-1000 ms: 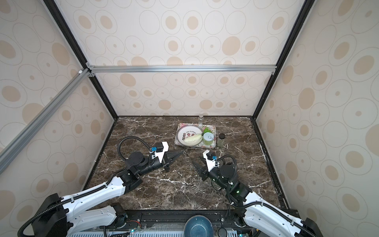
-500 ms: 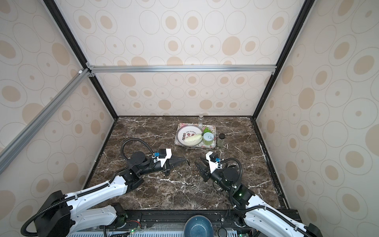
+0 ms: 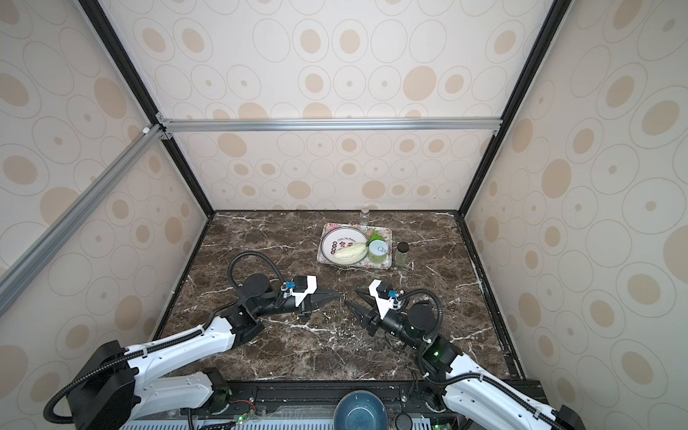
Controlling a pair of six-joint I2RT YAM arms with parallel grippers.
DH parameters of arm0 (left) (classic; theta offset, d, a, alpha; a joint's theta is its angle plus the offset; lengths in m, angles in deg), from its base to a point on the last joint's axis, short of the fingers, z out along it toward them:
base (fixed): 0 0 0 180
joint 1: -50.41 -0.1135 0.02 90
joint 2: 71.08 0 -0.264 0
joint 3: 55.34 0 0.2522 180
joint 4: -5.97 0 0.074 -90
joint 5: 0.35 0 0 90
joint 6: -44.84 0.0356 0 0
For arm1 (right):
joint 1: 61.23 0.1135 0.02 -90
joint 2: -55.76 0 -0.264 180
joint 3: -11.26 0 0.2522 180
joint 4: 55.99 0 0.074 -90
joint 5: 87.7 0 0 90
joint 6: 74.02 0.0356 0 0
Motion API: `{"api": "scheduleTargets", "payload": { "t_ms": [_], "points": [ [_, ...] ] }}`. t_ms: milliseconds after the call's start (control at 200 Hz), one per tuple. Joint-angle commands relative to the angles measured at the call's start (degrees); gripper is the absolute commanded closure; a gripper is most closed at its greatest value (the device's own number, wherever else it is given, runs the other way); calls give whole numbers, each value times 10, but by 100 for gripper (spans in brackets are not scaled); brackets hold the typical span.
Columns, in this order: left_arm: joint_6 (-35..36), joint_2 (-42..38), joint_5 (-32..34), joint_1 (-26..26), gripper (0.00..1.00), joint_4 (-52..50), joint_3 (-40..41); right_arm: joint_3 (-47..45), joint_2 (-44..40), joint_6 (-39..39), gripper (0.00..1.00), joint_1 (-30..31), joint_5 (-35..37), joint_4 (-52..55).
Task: Attach keys to a key ring
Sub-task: Insert the key into the keyring.
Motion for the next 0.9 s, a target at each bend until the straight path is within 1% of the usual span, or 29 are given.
{"api": "scheduleTargets", "payload": {
  "t_ms": [0, 125, 235, 340, 415, 525, 895],
  "points": [
    [22, -6, -5, 4, 100, 10, -27, -2, -6, -12, 51, 0, -22, -9],
    [25, -6, -11, 4, 100, 10, -26, 1, -4, -14, 51, 0, -34, -2],
    [29, -2, -5, 4, 100, 8, -27, 9, -7, -28, 50, 0, -63, 16],
    [31, 0, -17, 4, 100, 7, -30, 9, -7, -26, 49, 0, -41, 24],
    [35, 2, -40, 4, 100, 5, -31, 9, -7, -25, 49, 0, -29, 24],
    [36, 7, -63, 4, 100, -2, -37, 9, -6, -26, 50, 0, -36, 23],
    [68, 12, -89, 4, 100, -47, -52, 9, -15, -36, 51, 0, -45, 36]
  ]
}}
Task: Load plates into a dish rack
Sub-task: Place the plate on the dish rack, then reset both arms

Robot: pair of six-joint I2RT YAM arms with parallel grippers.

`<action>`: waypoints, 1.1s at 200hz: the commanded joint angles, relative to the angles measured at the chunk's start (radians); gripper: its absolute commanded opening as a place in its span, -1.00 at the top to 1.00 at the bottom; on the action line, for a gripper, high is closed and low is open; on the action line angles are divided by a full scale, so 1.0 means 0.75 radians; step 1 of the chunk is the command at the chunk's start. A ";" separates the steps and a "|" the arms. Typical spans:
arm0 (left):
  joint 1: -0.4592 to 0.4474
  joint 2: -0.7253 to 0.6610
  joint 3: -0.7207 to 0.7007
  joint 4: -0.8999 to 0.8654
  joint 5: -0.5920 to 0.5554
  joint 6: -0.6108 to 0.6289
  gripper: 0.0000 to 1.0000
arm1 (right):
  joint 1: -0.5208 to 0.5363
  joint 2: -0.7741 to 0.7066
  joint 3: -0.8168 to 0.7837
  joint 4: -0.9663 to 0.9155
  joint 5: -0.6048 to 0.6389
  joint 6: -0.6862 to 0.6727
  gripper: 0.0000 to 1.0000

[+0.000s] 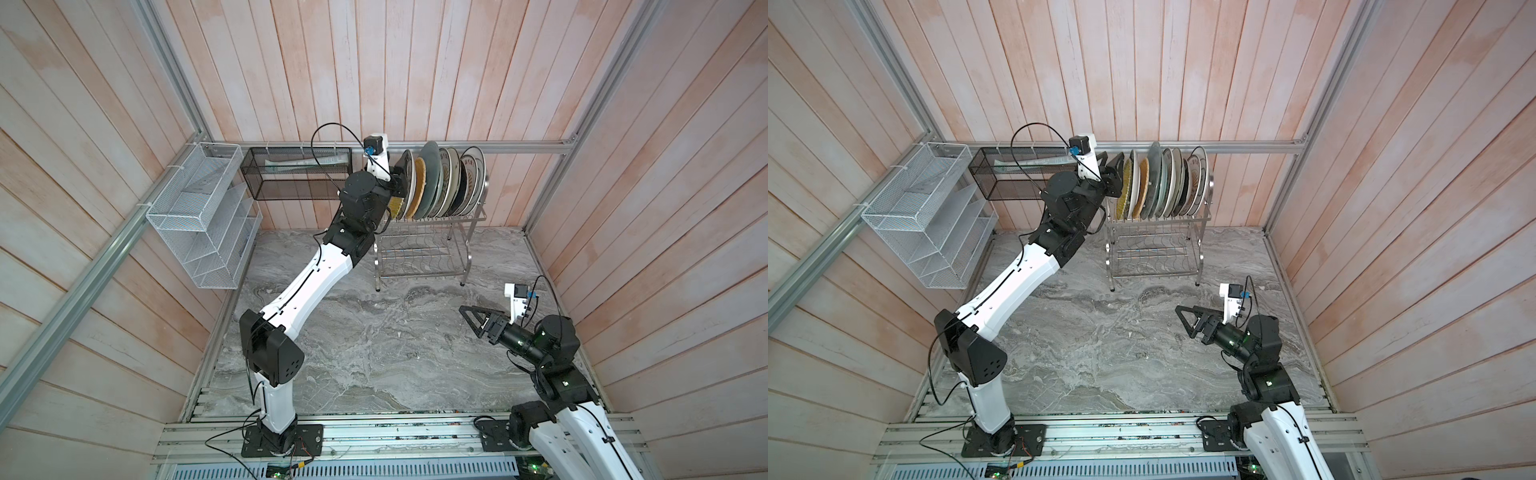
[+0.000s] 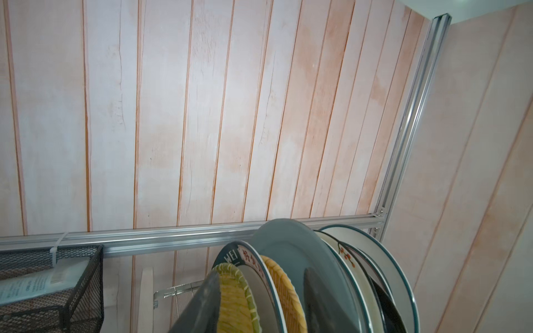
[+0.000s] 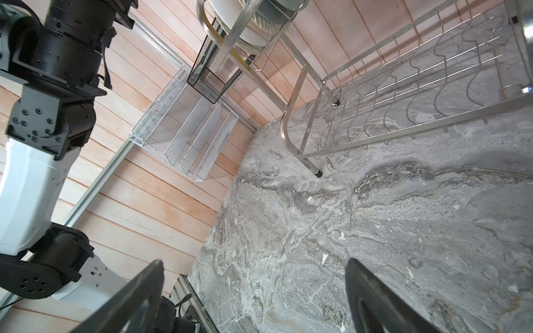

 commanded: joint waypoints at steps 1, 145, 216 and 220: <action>0.011 -0.108 0.052 -0.039 0.058 -0.014 0.02 | 0.007 -0.015 0.084 -0.036 0.036 -0.050 -0.96; 0.011 -1.428 -1.352 -0.233 0.379 -0.336 -1.00 | 0.007 0.231 0.506 -0.250 0.585 -0.308 -0.96; 0.026 -1.632 -2.059 -0.123 -0.585 -0.370 -1.00 | -0.001 0.234 -0.049 0.441 1.143 -0.769 -0.96; 0.031 -1.618 -2.085 -0.069 -0.616 -0.324 -1.00 | -0.002 0.245 -0.078 0.488 1.167 -0.802 -0.96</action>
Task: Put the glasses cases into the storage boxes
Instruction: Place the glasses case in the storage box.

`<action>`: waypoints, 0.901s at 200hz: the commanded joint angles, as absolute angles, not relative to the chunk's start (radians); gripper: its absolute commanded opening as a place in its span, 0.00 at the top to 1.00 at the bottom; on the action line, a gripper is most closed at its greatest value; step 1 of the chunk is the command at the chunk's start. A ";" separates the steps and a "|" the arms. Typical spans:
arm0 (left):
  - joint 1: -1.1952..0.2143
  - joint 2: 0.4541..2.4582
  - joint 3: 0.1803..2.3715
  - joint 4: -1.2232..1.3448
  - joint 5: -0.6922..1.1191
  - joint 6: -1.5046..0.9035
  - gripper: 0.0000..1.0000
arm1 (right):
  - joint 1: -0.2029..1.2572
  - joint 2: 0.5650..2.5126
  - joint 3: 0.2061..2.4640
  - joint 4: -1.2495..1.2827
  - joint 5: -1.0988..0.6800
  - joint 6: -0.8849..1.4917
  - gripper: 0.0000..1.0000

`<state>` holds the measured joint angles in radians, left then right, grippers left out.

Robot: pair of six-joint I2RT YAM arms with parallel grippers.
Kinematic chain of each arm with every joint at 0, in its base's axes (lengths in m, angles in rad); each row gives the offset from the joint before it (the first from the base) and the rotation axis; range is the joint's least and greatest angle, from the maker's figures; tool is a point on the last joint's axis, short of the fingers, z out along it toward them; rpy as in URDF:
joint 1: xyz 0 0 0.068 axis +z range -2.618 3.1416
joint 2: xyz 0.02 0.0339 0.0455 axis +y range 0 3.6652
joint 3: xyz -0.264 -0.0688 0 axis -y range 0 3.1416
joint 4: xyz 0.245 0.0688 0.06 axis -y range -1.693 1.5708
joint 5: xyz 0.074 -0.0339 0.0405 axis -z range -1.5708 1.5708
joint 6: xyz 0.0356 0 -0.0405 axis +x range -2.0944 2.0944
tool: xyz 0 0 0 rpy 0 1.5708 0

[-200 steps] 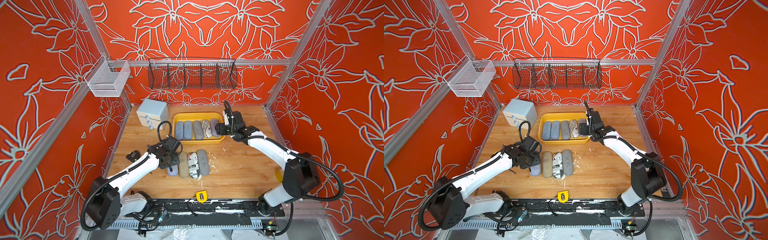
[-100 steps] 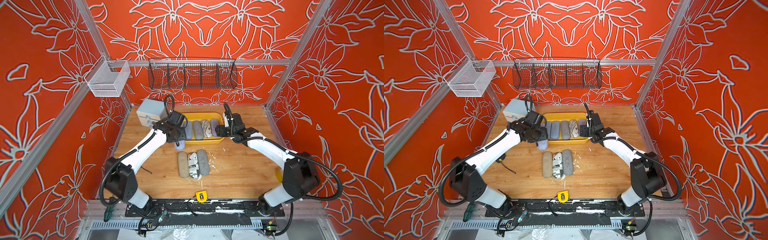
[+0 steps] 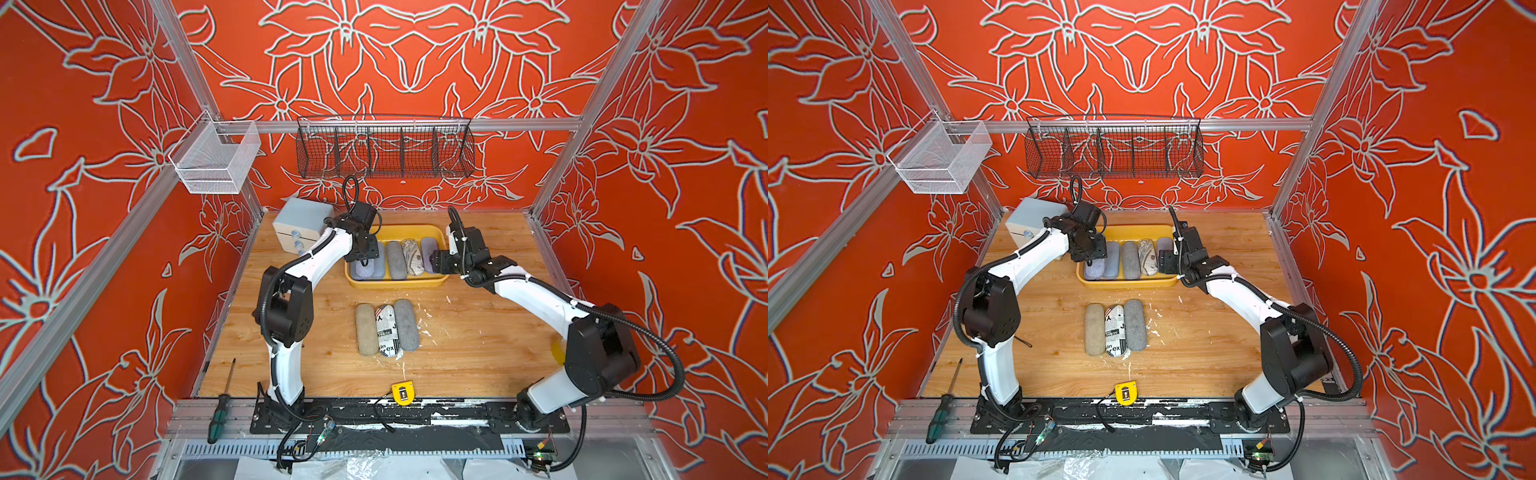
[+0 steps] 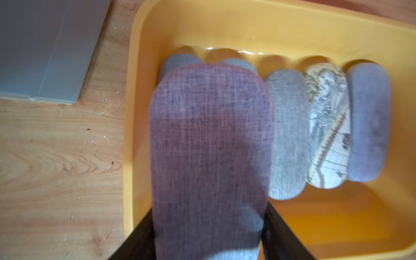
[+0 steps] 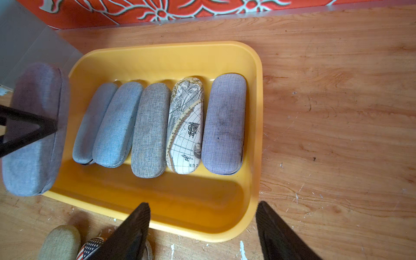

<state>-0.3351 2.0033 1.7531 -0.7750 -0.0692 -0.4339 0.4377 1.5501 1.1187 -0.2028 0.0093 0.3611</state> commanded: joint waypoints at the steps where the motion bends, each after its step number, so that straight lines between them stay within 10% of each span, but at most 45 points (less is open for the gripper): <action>1: -0.336 2.050 1.810 -0.775 -0.055 -0.390 0.44 | 0.437 1.541 1.109 -0.192 0.011 0.372 0.24; 180: -0.300 2.195 1.892 -0.842 -0.139 -0.392 0.33 | 0.436 1.572 1.107 -0.187 0.004 0.371 0.24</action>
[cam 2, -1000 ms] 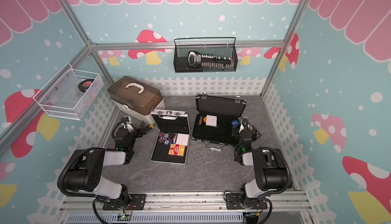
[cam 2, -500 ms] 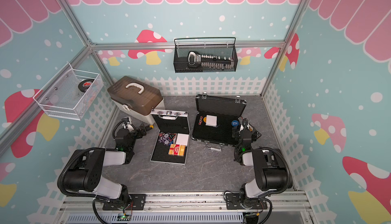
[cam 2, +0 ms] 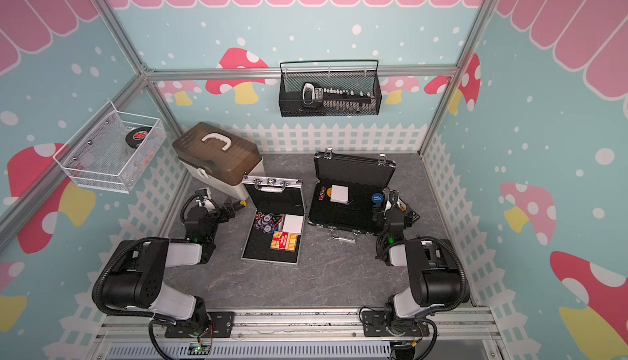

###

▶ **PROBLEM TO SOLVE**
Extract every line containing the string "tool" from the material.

▶ **EXPECTED ANSWER**
Kinematic chain of each arm with every joint at 0, in its base's axes (lengths in m, angles in rad); each row gives the offset from the joint before it (the first from the base) and the rotation axis; range is the joint's least and greatest angle, from the maker's figures; tool is a point on the last joint's axis, short of the fingers, z out along it toward them; rpy as in URDF:
tool: xyz 0 0 0 rpy 0 1.5708 0

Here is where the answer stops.